Langsung ke konten utama

Wasiat

Seorang tua tertidur di kursi ruang tengah. sepiring tahu goreng mulai mendingin di atas meja depannya. sebuah buku bercocok tanam di pangkuan. dengkuran lirih teratur. bersahutan dengan sebuah kipas tua yang berderit ketika berputar di belakangnya. sementara pakaian mulai mengering diterik matahari pukul empatbelas.

Segerombol orang berhati-hati tanpa suara masuk dari pintu belakang dekat dapur yang tak bisa dikunci. mata menyalang mencari barang-barang sekitar dua-tiga menit. tak ada apa-apa. menuju ruang tengah. hanya ada sebuah kipas angin tua yang berderit sebuah radio jaman jepang sepiring tahu goreng dan seorang tua yang tertidur di kursi ruang tengah dengan sebuah buku tentang bercocok tanam di pangkuan.

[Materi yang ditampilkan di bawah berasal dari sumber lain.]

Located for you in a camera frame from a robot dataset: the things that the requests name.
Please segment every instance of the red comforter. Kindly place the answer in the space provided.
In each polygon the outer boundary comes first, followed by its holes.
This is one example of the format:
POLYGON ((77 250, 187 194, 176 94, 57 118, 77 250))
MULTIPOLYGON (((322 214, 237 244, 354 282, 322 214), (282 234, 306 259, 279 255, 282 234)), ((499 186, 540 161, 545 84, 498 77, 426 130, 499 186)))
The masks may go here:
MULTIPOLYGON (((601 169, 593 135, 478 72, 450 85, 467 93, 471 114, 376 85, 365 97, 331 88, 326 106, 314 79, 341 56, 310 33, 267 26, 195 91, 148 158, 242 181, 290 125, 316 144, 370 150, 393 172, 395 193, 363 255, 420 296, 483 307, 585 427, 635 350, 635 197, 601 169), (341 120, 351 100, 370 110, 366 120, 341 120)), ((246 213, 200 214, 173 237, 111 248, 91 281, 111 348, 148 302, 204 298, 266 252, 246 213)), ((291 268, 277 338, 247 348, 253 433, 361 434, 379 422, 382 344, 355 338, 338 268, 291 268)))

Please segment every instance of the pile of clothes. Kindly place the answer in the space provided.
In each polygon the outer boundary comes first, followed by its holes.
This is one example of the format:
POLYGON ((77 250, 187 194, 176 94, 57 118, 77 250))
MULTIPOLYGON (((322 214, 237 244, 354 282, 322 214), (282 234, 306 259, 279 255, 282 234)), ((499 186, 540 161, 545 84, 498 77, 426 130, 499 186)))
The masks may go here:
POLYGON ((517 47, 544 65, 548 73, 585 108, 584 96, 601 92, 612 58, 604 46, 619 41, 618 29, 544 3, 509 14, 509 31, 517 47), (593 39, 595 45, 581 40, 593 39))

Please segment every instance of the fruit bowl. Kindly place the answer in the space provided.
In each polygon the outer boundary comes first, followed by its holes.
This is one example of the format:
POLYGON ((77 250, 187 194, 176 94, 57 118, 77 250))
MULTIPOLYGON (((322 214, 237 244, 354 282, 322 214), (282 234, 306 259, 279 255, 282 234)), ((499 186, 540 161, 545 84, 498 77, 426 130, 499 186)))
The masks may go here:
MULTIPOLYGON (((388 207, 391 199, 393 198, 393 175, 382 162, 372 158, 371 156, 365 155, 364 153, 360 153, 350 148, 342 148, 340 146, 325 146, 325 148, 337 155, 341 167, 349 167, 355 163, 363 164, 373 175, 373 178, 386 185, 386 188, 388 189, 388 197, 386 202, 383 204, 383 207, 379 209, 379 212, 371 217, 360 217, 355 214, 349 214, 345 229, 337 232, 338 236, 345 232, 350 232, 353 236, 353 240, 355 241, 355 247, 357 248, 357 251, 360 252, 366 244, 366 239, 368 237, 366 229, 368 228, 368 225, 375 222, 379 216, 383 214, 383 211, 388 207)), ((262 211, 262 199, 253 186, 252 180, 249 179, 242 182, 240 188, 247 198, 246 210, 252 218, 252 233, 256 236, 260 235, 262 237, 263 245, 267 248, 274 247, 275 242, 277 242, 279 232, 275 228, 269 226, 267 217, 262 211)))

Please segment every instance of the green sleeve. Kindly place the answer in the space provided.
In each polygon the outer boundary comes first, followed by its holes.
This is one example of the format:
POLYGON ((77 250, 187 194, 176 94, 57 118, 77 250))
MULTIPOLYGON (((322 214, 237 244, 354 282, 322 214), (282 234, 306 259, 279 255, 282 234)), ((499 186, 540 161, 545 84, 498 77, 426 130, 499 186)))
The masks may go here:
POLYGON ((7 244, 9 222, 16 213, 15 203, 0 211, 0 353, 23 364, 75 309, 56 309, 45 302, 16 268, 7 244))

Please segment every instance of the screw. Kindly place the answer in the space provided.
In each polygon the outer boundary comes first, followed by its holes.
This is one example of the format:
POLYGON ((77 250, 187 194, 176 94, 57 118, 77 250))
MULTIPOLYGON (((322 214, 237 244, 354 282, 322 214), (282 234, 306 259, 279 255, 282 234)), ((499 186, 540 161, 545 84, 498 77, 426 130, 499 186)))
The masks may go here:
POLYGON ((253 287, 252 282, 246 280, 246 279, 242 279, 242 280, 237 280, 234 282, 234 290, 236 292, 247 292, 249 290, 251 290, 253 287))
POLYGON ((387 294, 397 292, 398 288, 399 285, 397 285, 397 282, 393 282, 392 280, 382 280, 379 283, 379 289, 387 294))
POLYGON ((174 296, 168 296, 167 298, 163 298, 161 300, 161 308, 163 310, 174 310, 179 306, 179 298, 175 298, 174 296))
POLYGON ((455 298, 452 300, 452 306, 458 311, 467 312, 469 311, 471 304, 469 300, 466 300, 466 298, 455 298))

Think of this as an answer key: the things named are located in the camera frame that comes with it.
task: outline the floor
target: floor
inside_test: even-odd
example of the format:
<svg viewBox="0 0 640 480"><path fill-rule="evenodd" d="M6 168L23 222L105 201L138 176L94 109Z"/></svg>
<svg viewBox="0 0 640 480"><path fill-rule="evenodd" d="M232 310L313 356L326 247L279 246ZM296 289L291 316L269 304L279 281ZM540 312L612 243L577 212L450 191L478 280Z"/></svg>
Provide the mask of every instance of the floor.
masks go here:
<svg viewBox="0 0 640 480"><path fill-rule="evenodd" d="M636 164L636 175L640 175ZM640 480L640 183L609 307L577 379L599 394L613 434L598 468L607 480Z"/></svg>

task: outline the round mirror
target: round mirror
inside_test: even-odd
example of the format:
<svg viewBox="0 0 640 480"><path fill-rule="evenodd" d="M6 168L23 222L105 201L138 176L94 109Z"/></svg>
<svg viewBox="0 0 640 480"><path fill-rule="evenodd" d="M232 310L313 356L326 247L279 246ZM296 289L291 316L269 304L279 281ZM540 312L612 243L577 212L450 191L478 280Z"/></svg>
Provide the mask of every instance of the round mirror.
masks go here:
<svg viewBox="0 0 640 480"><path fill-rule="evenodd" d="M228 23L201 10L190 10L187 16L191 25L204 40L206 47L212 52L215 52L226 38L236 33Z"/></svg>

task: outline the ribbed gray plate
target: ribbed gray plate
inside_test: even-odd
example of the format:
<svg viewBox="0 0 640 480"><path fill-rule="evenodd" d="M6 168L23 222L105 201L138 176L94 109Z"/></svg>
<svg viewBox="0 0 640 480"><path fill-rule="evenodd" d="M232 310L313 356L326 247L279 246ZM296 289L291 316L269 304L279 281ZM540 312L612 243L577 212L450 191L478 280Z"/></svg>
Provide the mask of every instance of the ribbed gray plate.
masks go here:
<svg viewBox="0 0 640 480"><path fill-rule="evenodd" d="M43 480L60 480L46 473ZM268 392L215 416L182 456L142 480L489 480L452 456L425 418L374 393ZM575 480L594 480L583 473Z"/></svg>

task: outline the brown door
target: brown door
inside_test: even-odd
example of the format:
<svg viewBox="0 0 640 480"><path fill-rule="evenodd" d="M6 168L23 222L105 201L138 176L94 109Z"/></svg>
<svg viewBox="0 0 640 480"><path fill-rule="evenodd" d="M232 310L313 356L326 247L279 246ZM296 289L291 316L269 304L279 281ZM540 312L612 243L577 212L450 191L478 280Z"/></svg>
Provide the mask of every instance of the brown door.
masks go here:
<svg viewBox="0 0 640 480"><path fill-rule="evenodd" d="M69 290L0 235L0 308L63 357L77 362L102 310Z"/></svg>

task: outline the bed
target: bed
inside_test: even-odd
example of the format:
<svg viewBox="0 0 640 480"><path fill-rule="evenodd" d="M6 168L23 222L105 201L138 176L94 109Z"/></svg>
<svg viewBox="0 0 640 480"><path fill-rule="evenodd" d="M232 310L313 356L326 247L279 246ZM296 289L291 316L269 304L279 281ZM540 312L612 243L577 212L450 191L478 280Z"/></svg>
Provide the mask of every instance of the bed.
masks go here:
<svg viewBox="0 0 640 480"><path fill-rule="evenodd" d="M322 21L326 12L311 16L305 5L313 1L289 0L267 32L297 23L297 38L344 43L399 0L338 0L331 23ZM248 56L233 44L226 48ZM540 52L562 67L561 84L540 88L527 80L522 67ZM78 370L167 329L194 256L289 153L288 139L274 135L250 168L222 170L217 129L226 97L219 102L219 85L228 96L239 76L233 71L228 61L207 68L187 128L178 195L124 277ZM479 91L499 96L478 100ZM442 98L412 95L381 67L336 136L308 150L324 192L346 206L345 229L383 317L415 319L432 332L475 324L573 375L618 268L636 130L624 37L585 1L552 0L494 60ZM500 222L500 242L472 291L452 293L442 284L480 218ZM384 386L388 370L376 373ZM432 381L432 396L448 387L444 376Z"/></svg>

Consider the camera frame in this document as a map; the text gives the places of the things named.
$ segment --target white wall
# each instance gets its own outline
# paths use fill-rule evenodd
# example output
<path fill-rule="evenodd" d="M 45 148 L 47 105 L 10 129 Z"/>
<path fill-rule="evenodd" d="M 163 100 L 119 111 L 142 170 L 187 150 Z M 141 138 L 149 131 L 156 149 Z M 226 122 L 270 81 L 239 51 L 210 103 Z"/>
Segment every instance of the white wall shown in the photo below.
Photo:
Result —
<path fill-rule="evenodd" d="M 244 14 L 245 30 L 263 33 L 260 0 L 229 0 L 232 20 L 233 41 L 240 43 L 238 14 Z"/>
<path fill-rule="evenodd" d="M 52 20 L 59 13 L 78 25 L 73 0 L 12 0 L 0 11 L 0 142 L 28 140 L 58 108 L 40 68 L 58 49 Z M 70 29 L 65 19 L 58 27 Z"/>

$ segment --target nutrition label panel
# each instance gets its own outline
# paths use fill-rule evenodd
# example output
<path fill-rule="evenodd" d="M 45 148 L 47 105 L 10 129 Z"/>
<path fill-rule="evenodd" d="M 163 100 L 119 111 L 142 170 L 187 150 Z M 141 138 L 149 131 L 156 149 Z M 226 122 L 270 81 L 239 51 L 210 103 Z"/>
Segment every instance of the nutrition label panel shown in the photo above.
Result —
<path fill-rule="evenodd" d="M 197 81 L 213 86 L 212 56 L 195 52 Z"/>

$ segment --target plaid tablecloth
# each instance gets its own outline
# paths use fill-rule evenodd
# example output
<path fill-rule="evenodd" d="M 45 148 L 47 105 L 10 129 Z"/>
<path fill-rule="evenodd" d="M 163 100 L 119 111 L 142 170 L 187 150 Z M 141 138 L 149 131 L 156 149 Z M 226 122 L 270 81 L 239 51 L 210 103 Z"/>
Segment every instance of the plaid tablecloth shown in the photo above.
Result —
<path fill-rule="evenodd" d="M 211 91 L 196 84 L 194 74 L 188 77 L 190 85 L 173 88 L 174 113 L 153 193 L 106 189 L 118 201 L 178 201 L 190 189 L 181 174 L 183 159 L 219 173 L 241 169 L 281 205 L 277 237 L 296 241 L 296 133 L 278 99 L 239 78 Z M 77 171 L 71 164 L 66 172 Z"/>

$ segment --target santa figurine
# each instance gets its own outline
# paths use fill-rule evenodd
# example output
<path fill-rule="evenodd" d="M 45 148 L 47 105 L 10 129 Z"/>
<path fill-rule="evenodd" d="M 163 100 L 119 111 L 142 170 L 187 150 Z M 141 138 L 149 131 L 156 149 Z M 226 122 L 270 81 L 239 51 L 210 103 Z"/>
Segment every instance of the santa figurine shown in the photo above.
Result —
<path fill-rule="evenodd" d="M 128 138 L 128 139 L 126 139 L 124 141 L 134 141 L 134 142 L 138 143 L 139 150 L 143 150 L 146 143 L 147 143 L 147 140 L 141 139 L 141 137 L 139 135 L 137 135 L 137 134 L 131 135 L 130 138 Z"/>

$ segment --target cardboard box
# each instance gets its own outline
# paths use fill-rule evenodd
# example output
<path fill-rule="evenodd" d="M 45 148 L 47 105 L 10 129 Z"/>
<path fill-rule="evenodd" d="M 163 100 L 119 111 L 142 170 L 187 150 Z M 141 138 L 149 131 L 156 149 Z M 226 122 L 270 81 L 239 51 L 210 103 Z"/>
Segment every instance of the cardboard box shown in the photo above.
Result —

“barang sampah semua!” satu orang memaki dalam bisik.

Berpencar. satu orang menuju kamar tidur. mengacak-acak tempat tidur. mencari uang yang biasa disembunyikan di bawah kasur. tak ada. satu orang mengambil kipas angin tua yang berderit sebuah radio jaman jepang serta menghabiskan sepiring tahu goreng. “lumayanlah, kipas dan radio ini bisa diloak di desa Anu” katanya sambil mengigit tahu goreng terakhir.

Mereka pergi dengan kesal. cuma barang-barang tak seberapa berharga didapat. satu orang sebelum pergi bahkan mengambil buku bercocok tanam yang ada di pangkuan seorang tua yang tertidur.

Di pasar desa Anu. barang curian hanya dihargai seharga tiga kali makan dengan lauk ayam lima gelas es teh manis dan dua bungkus rokok kretek. buku bercocok tanam tidak laku diloak. makan dengan lahap. buku berococok tanam dijadikan lap.

sehelai kertas buram terjatuh dari sela buku. satu orang mengambil dari tanah lalu membacanya. tulisan tangan yang berantakan. seakan-akan ditulis dalam penerangan yang temaram.

“bapak tidak punya apa-apa. cuma sepetak tanah sebuah rumah dan sebuah buku bercocok tanam ini yang berharga. ambillah untukmu. bertanilah. gunakan buku itu untuk memandumu. karena bapak tahu tak ada ilmu tentang bertani di pendidikan dasarmu yang tak kau selesaikan. bertanilah. karena darahmu adalah darah petani. bukan priyayi bukan pencuri. bertanilah. karena hanya itu warisan yang bisa bapak berikan sekarang dan selamanya”.

satu orang yang membaca mengumpat pelan. rokok dihisap pelan. “dasar orang tua miskin! rumah akan kujual. tanah pasti bisa kugadai!”